- [Assigned task]
No picture belongs in the copy. Repeat each line below exactly.

*** Data block

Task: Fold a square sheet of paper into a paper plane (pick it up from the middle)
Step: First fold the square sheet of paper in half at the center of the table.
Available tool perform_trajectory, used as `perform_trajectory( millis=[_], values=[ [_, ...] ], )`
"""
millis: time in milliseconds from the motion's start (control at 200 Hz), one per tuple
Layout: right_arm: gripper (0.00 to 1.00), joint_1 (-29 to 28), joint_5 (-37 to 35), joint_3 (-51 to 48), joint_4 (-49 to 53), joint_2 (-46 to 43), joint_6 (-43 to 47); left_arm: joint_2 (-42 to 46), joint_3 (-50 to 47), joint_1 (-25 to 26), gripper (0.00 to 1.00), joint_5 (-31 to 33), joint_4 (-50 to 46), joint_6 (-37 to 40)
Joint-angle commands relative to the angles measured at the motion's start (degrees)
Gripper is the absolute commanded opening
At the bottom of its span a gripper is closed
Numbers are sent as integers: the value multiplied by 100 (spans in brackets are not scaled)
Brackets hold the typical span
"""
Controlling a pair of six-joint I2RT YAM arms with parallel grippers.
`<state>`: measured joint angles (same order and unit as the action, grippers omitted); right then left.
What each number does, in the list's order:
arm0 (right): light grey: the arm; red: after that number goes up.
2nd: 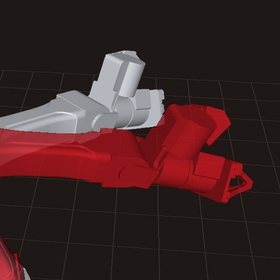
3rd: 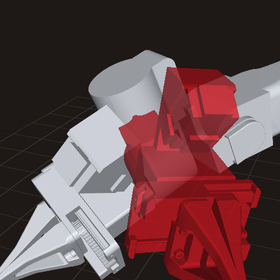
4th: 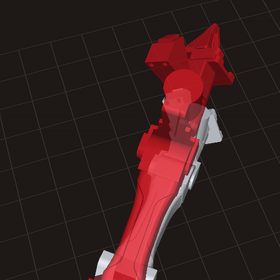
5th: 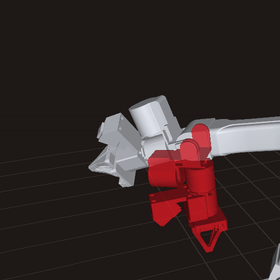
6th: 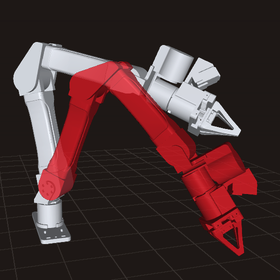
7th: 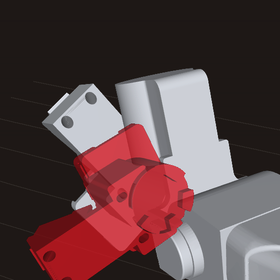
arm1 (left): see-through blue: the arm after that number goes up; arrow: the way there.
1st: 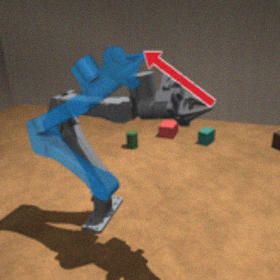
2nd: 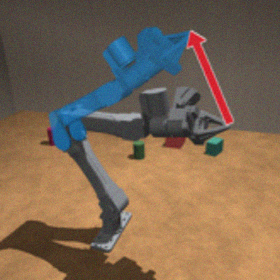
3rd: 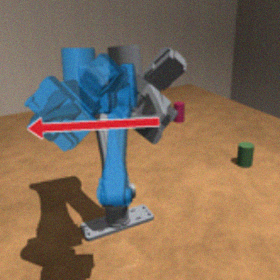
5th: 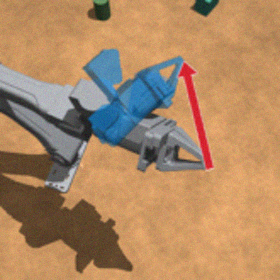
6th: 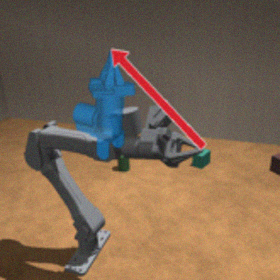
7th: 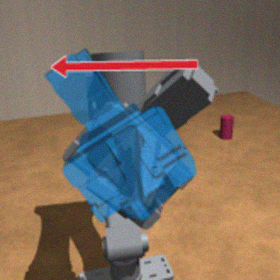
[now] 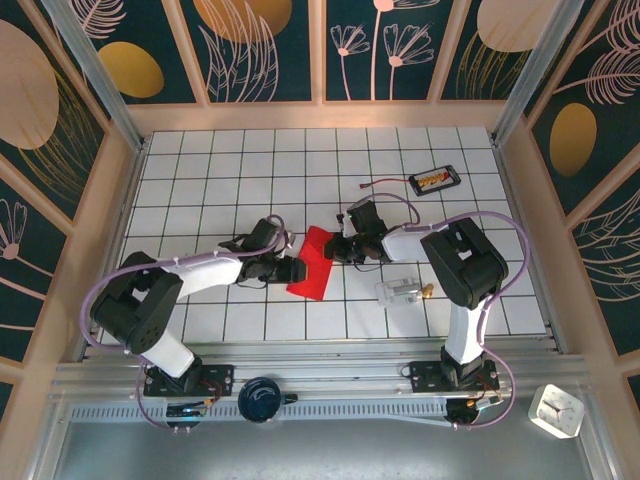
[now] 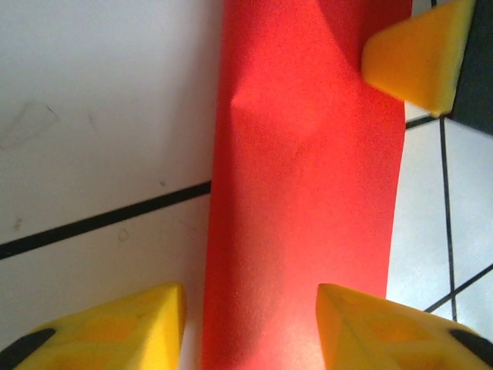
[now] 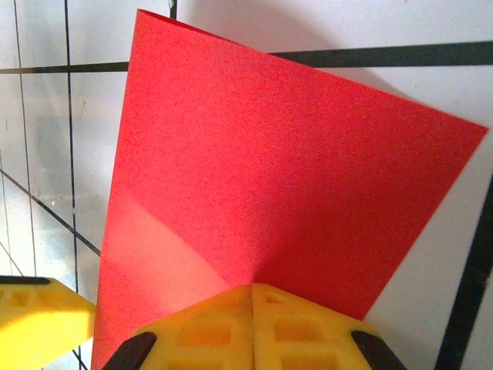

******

- [Answer]
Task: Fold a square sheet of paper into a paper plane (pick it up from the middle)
Step: First fold the square sheet of paper in half at the center of the table.
Available tool perform_trajectory, used as `perform_trajectory( millis=[_], values=[ [_, ...] ], )`
"""
millis: time in milliseconds from the motion's start (control at 200 Hz), one per tuple
Layout: right_arm: gripper (0.00 to 1.00), joint_1 (-29 to 28), joint_5 (-37 to 35), joint_3 (-51 to 48), joint_4 (-49 to 53), joint_2 (-46 to 43), joint_6 (-43 to 47); left_arm: joint_2 (-42 to 46), joint_3 (-50 to 47), joint_1 (-25 to 26), gripper (0.00 to 1.00), joint_5 (-31 to 33), joint_4 (-50 to 46), joint_6 (-37 to 40)
Joint-angle commands relative to the angles measured at the motion's start (degrees)
Gripper is the absolute commanded opening
At the bottom of its span a gripper is closed
Numbers are sent as integers: the value multiplied by 100 (spans in brackets are not scaled)
Brackets hold the typical span
"""
Controlling a pair of six-joint I2RT YAM arms with parallel grippers.
`<state>`: measured joint angles (same order and unit as the action, grippers omitted); right then left.
What each number does, in the list's order:
arm0 (right): light grey: the arm; red: after that number goes up.
2nd: 
3rd: 
4th: 
5th: 
6th: 
7th: 
arm1 (left): see-through blue: the arm after that number goes up; arrow: the way there.
1st: 
2nd: 
3rd: 
5th: 
6th: 
7th: 
[now] 
[now] 
[now] 

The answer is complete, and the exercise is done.